Cyprus was all the indication the markets needed that 'bailout frenzy' is far from over in Europe. Slovenia appears to be next. The country has long been hailed as a success story of the EU enlargement process, entering the Union in 2004 in robust fiscal health. Rising productivity and industrial output at the time allowed it to replace its currency -- the Tolar -- with the Euro, just three years later, and in 2007 Slovenia joined the Eurozone as its thirteenth member.
Success was short lived, however. By 2008 the price of its high sustained growth rate became apparent. The absence of labor and pension reforms, a failure to meaningfully privatize the substantial state-owned sector, and a large drop in exports resulted in perpetually high deficits over the past 5 years, driving its public debt up from 22% in 2008 to more than 53% in just over 4 years. This week Moody's issued a double downgrade of Slovenia, to junk status, making it the most likely next in line for a Troika bailout (from the ECB, European Commission and IMF).
The country faces dual sets of challenges: fiscal and financial imbalances along with an ailing banking sector, and a state of political impasse that prevents responsible political governance. The two have combined to create a major obstacle to meaningful recovery. Slovenia appears to be destined to meet its fate as a result of its paralysis, unless it can quickly pull a rabbit out of a hat, which is questionable.
If it is to avoid a bailout, the Slovenian government must extract itself from the fiscal burden associated with having to prop up its state-owned banks (beleaguered with over €7 billion in bad debt), reduce state holdings outside the banking sector, and enact necessary austerity measures to resolve the persistent fiscal discrepancies causing high budget deficits. Without addressing any of the three quickly and in a meaningful fashion, Slovenia will not last past the end of summer without needing to request assistance. If all three are addressed in unison, it is possible, though not likely, that Slovenia may still avoid becoming the "next one" and find a path to growth that has been absent since the onset of the financial crisis. However, given the ongoing sorry state of affairs in Europe, this does not appear likely.
The government's laggard privatization program failed to divest the state's holdings in the undercapitalized lenders that dominate Slovenia's banking sector.
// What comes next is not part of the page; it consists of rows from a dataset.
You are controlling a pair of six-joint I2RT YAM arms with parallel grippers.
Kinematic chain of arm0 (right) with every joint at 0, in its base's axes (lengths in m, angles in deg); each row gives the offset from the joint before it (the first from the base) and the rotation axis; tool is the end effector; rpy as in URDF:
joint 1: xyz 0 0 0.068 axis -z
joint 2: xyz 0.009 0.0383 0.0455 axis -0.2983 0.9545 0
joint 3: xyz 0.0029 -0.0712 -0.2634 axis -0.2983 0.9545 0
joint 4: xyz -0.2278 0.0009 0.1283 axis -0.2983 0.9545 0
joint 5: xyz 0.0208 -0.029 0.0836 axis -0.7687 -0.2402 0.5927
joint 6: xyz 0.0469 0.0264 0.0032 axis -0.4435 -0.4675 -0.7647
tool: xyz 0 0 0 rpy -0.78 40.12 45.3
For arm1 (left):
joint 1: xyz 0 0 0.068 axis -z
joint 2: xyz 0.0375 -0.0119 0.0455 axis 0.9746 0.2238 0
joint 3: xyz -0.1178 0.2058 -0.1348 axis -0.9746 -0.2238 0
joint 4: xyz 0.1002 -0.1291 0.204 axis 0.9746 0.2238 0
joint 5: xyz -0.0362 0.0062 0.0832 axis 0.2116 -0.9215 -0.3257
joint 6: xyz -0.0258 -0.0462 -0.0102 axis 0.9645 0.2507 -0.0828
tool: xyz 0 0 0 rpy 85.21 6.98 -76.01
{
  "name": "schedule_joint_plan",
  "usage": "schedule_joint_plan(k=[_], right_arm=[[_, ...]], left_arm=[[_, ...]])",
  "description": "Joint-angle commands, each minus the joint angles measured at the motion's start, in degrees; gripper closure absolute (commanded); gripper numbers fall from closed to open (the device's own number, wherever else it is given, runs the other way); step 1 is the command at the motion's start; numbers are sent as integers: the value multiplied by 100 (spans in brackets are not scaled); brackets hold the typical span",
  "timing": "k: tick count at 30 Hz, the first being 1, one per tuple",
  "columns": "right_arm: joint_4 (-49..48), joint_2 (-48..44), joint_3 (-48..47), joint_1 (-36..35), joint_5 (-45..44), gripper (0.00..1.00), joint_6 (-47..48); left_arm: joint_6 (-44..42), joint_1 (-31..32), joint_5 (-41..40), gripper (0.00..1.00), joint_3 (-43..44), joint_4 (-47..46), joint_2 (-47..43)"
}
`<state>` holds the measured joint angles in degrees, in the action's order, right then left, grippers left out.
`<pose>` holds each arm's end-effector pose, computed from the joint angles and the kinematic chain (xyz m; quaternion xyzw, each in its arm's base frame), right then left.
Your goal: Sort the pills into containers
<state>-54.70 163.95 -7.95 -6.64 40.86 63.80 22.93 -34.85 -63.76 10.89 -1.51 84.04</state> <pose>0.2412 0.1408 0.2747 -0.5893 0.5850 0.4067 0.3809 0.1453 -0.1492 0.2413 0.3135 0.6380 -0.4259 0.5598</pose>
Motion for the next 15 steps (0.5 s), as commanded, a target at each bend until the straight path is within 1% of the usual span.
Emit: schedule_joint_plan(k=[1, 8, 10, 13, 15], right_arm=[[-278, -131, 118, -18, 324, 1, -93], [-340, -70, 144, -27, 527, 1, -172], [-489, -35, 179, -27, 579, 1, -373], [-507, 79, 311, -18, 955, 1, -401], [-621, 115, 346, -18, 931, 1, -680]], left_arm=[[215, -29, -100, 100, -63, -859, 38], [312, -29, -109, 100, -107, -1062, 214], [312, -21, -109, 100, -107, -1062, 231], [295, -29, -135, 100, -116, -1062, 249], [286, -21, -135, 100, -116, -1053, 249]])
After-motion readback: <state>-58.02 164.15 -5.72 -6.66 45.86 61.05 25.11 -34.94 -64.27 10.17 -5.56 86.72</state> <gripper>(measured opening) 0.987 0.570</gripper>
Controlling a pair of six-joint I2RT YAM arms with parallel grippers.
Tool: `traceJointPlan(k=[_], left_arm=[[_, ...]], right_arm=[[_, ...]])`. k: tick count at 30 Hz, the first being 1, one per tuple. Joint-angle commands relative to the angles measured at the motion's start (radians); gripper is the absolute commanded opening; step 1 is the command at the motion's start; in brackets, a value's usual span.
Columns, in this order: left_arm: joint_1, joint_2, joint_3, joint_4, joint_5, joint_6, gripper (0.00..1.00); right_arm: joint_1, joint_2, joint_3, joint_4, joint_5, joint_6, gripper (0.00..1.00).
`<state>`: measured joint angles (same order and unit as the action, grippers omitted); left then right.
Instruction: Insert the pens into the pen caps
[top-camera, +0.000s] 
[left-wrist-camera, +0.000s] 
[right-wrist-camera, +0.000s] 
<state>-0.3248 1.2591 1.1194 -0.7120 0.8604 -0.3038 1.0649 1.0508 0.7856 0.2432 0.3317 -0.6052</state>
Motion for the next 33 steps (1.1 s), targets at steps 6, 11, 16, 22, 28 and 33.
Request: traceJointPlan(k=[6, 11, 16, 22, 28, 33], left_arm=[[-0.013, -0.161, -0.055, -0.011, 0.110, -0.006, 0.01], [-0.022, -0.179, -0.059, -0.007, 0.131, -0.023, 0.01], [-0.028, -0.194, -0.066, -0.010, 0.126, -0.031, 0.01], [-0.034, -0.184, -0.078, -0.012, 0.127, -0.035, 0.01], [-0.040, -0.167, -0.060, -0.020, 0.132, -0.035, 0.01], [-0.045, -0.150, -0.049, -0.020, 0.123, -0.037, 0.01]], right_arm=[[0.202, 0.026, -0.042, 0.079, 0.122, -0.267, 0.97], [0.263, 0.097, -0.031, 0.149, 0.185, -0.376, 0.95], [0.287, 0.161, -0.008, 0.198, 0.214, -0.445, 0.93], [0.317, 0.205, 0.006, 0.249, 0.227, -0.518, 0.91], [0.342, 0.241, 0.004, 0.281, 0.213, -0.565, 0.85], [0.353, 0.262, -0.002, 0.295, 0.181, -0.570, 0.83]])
While a sale of substantial state holdings in various industries would give the Slovenian government some fiscal breathing space to enact the necessary reforms, previous governments steered clear of privatizing any significant state holdings as GDP growth slowed.
Given that an ailing bank sector was the primary cause of Cyprus' downfall, there appears to be little reason to believe why the same will not prove to be true in Slovenia. The banking sector's bad debts will require €1 billion of fresh capital this year, according to recent IMF estimates. Slovenia's second-largest state-owned bank -- NKBM -- was one of four lenders that failed to meet the loose criteria of the European Banking Authority's recent capital adequacy test. Only three other lenders in Europe failed the EBA's test, among them the Bank of Cyprus and the Cyprus Popular Bank (the Laiki Bank) -- the two banks whose depositors are being "bailed-in", losing as much as 60% of their deposits in the former, and the latter simply being shut down.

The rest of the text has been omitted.